Since that fateful day in September, there have been good days and bad, some certainly easier than others. But throughout, Michael has remained positive maintaining his sense of humor.  He is still known to friends as “Mustard Mike” and plans to visit soon the new mustard museum in Middleton, Wisconsin which recently relocated from Mount Horeb.  He is certain there will come a time when he will run again.

“I’ll run another marathon in heaven,” said Michael flashing a big grin.

The National Veterans Wheelchair Games are the largest annual wheelchair sports event in the world. It is a multi-event sports and rehabilitation program for military service Veterans who use wheelchairs for sports competition due to spinal cord injuries, amputations, or certain neurological problems.  Athletes in the Games compete within three divisions -- Masters (over age 40), Novice (first-time competitors in the Games), and Open (all others, or those who chose to compete in this category).
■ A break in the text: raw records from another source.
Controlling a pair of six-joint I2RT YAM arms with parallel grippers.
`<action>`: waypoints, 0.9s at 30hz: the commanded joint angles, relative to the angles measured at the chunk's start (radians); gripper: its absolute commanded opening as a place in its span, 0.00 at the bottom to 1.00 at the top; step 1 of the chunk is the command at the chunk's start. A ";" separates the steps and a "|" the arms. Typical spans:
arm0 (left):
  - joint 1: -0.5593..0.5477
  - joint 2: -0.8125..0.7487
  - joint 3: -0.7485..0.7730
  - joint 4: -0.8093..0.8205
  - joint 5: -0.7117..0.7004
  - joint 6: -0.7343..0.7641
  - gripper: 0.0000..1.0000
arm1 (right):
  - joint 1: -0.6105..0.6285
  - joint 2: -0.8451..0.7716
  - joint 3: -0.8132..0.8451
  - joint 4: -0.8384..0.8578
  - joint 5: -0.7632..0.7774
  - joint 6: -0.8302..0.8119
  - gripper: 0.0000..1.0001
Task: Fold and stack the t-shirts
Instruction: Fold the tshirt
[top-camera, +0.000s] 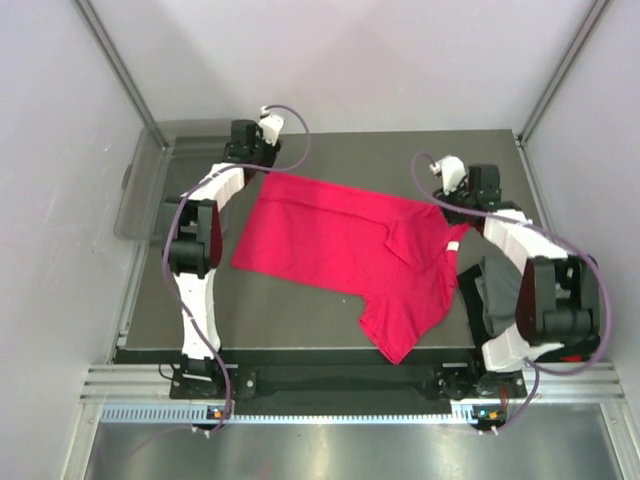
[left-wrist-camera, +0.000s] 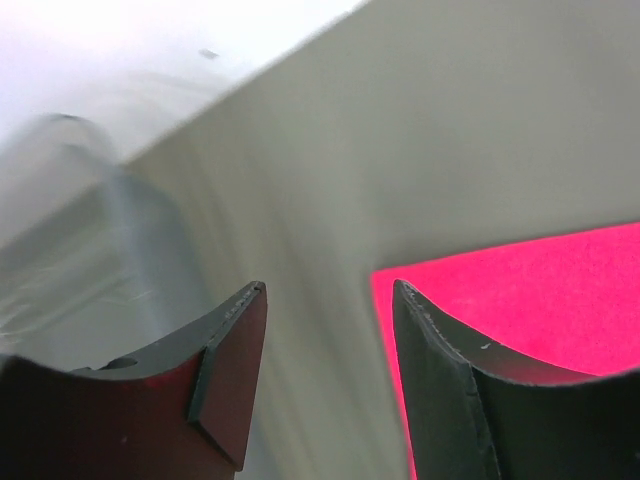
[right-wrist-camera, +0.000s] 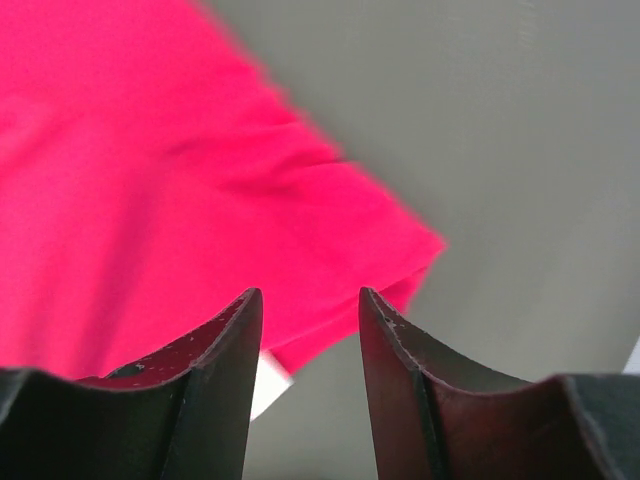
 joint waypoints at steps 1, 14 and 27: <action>-0.002 0.069 0.117 -0.111 0.038 -0.062 0.59 | -0.067 0.102 0.138 0.070 0.006 0.056 0.44; 0.000 0.252 0.332 -0.219 0.036 -0.117 0.64 | -0.179 0.380 0.371 -0.065 -0.029 0.074 0.54; 0.000 0.256 0.326 -0.220 0.025 -0.131 0.64 | -0.228 0.498 0.454 -0.234 -0.118 0.077 0.43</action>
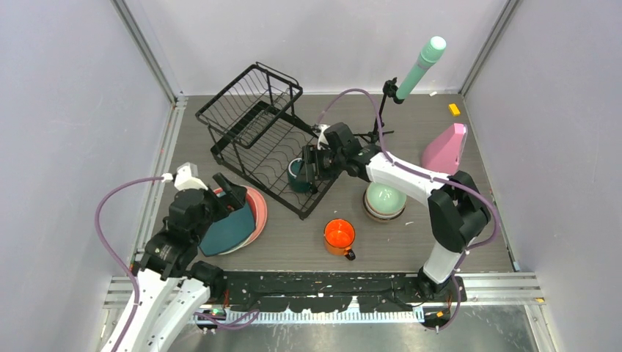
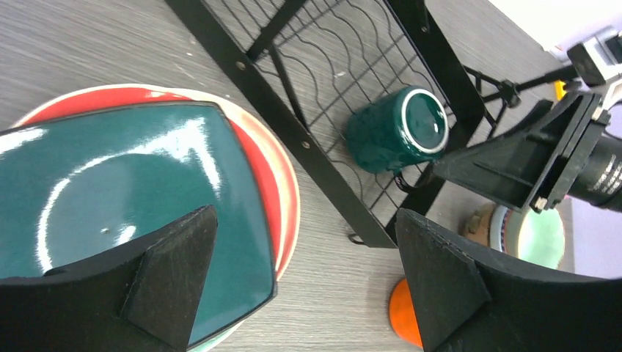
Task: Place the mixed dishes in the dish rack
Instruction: Move the cup to the dish rack.
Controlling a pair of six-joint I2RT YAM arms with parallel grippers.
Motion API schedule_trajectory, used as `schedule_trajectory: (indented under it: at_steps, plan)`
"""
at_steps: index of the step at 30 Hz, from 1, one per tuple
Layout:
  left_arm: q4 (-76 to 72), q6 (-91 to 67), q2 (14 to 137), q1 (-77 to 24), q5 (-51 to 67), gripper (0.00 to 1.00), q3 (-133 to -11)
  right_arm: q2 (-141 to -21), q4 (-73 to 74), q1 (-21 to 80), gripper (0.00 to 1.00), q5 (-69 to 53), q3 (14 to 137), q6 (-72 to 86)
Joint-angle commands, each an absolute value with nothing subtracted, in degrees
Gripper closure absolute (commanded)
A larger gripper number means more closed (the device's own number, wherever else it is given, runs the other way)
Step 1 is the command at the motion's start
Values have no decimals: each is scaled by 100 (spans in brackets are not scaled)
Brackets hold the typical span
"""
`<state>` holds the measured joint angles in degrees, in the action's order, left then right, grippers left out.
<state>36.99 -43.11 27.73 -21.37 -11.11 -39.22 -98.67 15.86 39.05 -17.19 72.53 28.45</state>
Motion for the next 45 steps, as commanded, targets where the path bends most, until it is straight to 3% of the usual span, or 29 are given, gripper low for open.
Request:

They also compete within classes according to the level of their physical ability, with three quadriplegic-level classes (IA, IB, and IC), and four paraplegic-level or amputee classes (II, III, IV, and V). Michael Kabat competed as a Class 1A in the Novice division.  The Games are presented by the U.S. Department of Veterans Affairs (VA) and the Paralyzed Veterans of America (PVA), and are hosted this year by the VA Pittsburgh Healthcare System in Pittsburgh, PA.  Funded with help from a host of corporations and service organizations, the National Veterans Wheelchair Games are a showcase for the benefit of sports rehabilitative programs, and the remarkable athletic abilities and personal achievements of our nation's disabled Veterans.